### ACTION ITEM
Where a line below holds the string "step", that line goes into the answer.
# # #
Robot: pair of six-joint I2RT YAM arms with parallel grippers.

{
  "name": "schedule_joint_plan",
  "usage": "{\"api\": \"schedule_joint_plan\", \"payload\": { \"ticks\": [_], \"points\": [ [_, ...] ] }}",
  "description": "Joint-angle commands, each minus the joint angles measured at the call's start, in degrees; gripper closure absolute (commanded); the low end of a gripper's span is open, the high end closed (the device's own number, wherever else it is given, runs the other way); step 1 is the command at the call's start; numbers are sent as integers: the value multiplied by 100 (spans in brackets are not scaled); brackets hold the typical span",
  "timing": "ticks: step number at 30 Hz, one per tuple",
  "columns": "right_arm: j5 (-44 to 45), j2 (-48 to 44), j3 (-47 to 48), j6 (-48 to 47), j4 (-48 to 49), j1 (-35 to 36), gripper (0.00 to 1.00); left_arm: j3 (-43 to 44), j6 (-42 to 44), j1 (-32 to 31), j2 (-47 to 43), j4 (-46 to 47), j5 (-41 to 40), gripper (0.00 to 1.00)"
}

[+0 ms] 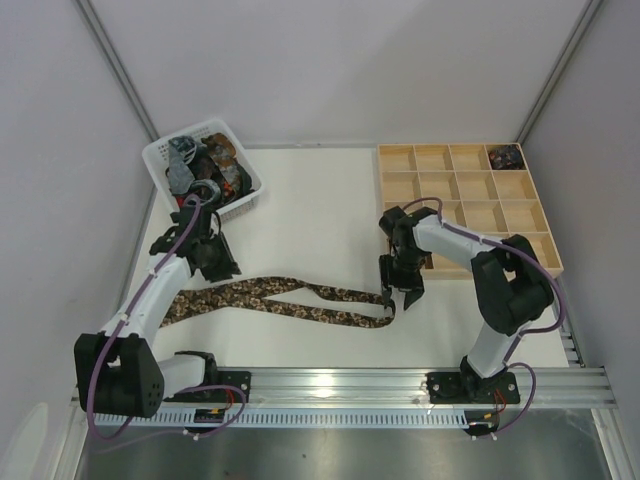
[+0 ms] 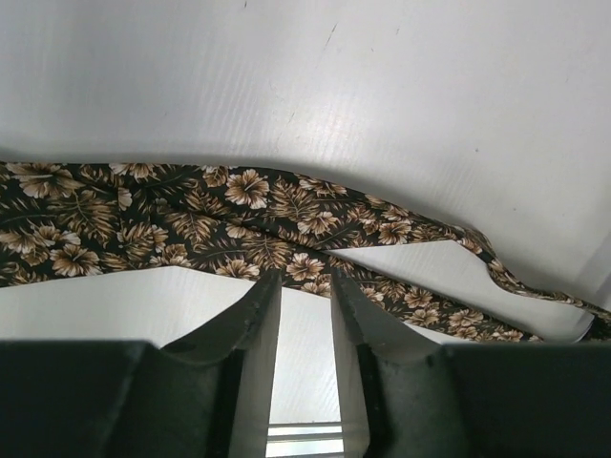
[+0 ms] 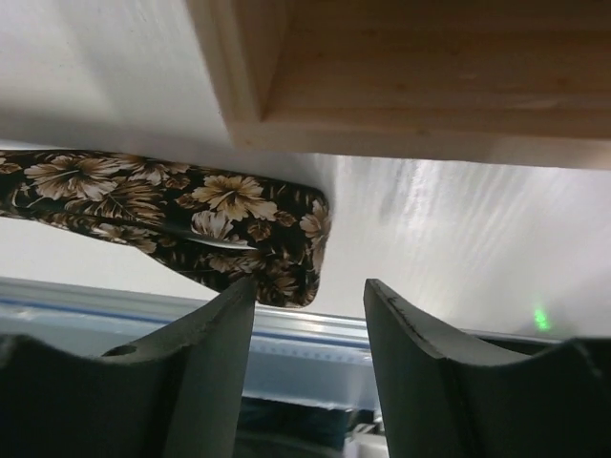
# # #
### EXERCISE RESPONSE
  "description": "Joint-angle commands, each minus the joint angles measured at the call's start, in degrees; gripper closure absolute (commanded); the low end of a gripper's span is open, the high end closed (the device's own number, wherever else it is given, runs the other way); step 1 is the command at the call's start; numbers are sent as integers: the value multiplied by 100 (spans in brackets are not scaled); brackets hold the typical span",
  "timing": "ticks: step number at 30 Hz, one per tuple",

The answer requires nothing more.